Reference for selecting single-mode fiber laser

Reference for selecting single-mode fiber laser
In practical applications, choosing a suitable single-mode fiber laser requires a systematic weighing of various parameters to ensure that its performance matches specific application requirements, operating environment and budget constraints. This section will provide a practical selection methodology based on requirements.
Selection strategy based on application scenarios
The performance requirements for lasers vary significantly across different application scenarios. The first step in selection is to clarify the core demands of the application.
Precision material processing and micro-nano manufacturing: Such applications include fine cutting, drilling, semiconductor wafer dicing, micron-level marking and 3D printing, etc. They have extremely high requirements for beam quality and focused spot size. A laser with an M² factor as close as possible to 1 (such as <1.1) should be selected. The output power needs to be determined based on the material thickness and processing speed. Generally, a power ranging from tens to hundreds of watts can meet the requirements of most micro-processing. In terms of wavelength, 1064nm is the preferred choice for most metal material processing due to its high absorption rate and low cost per watt of laser power.
Scientific research and high-end measurement: Application scenarios include optical tweezers, cold atom physics, high-resolution spectroscopy and interferometry. These fields usually have an extreme pursuit of the monochromaticity, frequency stability and noise performance of lasers. Models with narrow linewidth (even single frequency) and low-intensity noise should be given priority. The wavelength should be selected based on the resonance line of a specific atom or molecule (for example, 780nm is commonly used for cooling rubidium atoms). Bias maintenance output is usually necessary for interference experiments. The power requirement is generally not high, and several hundred milliwatts to several watts are often sufficient.
Medical and biotechnology: Applications include ophthalmic surgery, skin treatment and fluorescence microscopy imaging. Eye safety is the primary consideration, so lasers with wavelengths of 1550nm or 2μm, which are in the eye safety band, are often selected. For diagnostic applications, attention needs to be paid to power stability; For therapeutic applications, the appropriate power should be selected based on the depth of treatment and energy requirements. The flexibility of optical transmission is a major advantage in such applications.
Communication and Sensing: Fiber optic sensing, liDAR and space optical communication are typical applications. These scenarios require laser to have high reliability, environmental adaptability and long-term stability. The 1550nm band has become the preferred choice due to its lowest transmission loss in optical fibers. For coherent detection systems (such as coherent lidar), a linearly polarized laser with an extremely narrow linewidth is required as a local oscillator.
2. Priority sorting of key parameters
Faced with numerous parameters, decisions can be made based on the following priorities:
Decisive parameters: First, determine the wavelength and beam quality. The wavelength is determined by the essential requirements of the application (material absorption characteristics, safety standards, atomic resonance lines), and usually there is no room for compromise. The beam quality directly determines the basic feasibility of the application. For instance, precision machining cannot accept lasers with an excessively high M².

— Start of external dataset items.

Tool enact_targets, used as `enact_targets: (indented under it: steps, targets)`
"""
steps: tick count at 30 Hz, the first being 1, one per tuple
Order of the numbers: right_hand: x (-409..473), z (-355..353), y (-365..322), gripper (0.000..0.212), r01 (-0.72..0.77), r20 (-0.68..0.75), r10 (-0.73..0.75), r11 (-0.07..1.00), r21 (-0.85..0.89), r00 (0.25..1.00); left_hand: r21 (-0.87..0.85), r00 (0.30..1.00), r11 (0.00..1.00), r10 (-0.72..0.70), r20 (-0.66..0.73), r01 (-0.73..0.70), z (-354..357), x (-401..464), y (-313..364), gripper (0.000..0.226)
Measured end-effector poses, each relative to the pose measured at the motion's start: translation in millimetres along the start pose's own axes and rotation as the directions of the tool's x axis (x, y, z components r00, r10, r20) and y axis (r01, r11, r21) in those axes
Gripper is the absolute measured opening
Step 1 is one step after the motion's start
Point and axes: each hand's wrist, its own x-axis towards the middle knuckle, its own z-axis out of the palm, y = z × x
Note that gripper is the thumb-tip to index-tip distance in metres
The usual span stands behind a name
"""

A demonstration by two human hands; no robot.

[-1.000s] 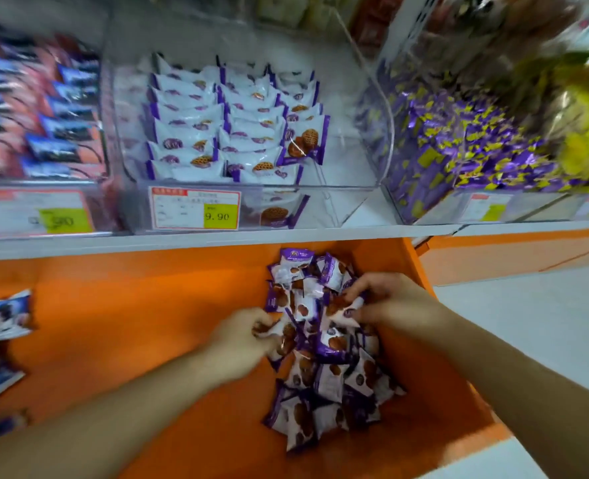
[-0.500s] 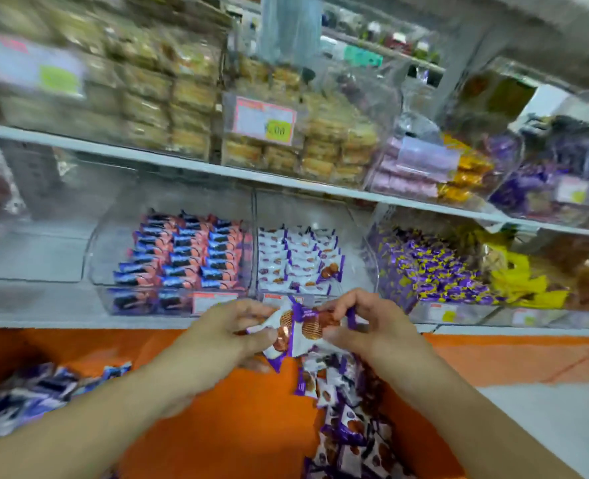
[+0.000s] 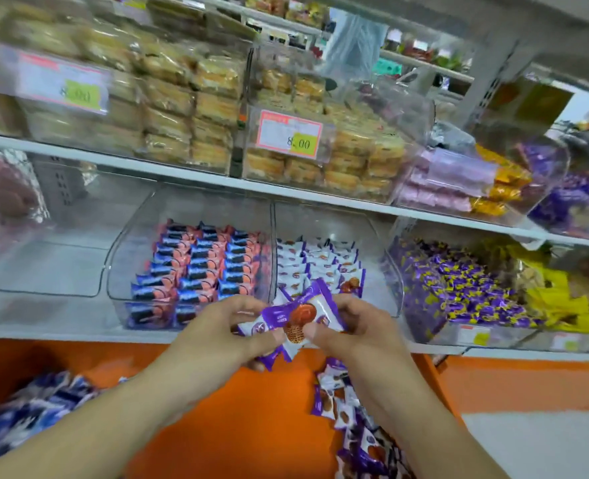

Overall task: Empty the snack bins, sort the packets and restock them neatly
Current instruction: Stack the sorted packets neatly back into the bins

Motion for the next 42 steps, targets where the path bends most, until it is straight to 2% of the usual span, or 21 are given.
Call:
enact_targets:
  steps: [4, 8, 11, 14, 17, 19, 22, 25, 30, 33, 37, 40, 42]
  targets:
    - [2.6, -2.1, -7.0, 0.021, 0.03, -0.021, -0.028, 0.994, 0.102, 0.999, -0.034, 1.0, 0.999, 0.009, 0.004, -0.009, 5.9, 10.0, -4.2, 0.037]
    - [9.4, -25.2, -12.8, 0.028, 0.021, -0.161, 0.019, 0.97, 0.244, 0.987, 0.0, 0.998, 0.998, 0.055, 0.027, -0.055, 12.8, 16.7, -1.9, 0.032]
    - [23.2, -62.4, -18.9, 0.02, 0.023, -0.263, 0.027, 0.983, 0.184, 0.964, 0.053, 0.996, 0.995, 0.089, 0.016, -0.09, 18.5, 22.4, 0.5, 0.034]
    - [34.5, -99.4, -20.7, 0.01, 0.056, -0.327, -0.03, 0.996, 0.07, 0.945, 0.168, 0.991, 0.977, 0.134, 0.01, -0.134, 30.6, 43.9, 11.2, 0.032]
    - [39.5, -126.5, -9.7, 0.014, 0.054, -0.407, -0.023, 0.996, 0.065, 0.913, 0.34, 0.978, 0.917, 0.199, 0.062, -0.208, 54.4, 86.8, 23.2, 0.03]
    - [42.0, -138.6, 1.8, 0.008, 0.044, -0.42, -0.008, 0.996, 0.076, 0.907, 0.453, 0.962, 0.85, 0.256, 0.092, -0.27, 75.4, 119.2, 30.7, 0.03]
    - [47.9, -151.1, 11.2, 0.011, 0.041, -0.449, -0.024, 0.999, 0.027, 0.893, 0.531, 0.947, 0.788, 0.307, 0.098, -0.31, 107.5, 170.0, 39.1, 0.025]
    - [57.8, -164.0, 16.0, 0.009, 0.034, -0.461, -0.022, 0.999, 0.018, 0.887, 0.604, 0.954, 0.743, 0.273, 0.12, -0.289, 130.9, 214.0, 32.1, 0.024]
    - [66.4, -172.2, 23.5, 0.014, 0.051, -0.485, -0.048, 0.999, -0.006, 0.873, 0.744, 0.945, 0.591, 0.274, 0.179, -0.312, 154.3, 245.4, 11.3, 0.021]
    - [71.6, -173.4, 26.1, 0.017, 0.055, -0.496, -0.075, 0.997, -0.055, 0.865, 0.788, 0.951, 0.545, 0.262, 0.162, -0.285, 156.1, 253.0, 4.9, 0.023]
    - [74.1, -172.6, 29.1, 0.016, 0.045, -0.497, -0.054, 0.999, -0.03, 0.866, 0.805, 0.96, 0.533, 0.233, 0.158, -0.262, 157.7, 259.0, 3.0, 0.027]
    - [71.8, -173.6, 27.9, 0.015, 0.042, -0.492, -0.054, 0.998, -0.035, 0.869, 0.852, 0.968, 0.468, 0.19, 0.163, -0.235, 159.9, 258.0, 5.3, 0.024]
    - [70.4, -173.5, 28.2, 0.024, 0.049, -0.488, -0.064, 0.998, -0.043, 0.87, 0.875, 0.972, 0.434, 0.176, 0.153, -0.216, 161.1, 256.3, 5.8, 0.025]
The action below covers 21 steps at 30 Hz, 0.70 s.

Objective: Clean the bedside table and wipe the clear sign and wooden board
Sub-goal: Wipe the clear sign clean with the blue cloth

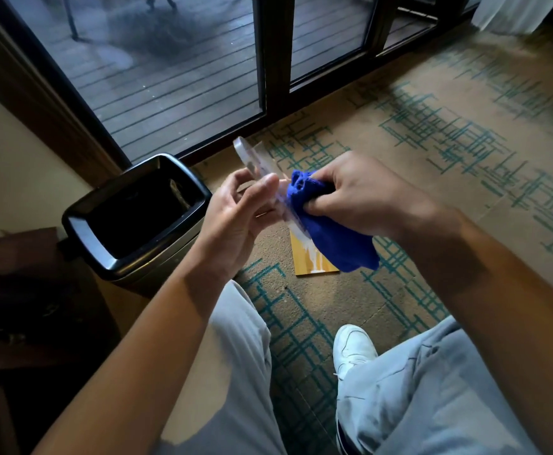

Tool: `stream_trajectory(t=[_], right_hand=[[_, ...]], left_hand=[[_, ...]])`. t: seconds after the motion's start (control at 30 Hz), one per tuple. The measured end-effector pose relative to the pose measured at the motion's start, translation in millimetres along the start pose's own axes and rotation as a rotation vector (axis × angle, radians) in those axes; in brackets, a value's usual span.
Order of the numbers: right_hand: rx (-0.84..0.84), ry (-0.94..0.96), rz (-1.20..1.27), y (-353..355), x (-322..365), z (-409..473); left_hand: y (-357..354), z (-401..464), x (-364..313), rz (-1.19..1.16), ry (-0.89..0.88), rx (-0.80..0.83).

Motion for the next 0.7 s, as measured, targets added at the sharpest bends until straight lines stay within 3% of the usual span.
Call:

Performance parameters: Secondly, pay attention to the output power and line width/polarization. The power must meet the energy threshold or efficiency requirements of the application. The linewidth and polarization characteristics are determined based on the specific technical route of the application (such as whether interference or frequency doubling is involved). Practical parameters: Finally, consider stability (such as long-term output power stability), reliability (fault-free operation time), volume power consumption, interface compatibility and cost. These parameters affect the integration difficulty and total cost of ownership of the laser in the actual working environment.

3. Selection and judgment between single-mode and multi-mode
Although this article focuses on single-mode fiber lasers, it is crucial to clearly understand the necessity of choosing single-mode in actual selection. When the core requirements of an application are the highest processing accuracy, the smallest heat-affected zone, the ultimate focusing capability or the longest transmission distance, a single-mode fiber laser is the only correct choice. Conversely, if the application mainly involves thick plate welding, large-area surface treatment or short-distance high-power transmission, and the absolute accuracy requirement is not high, then multimode fiber lasers may become a more economical and practical choice due to their higher total power and lower cost.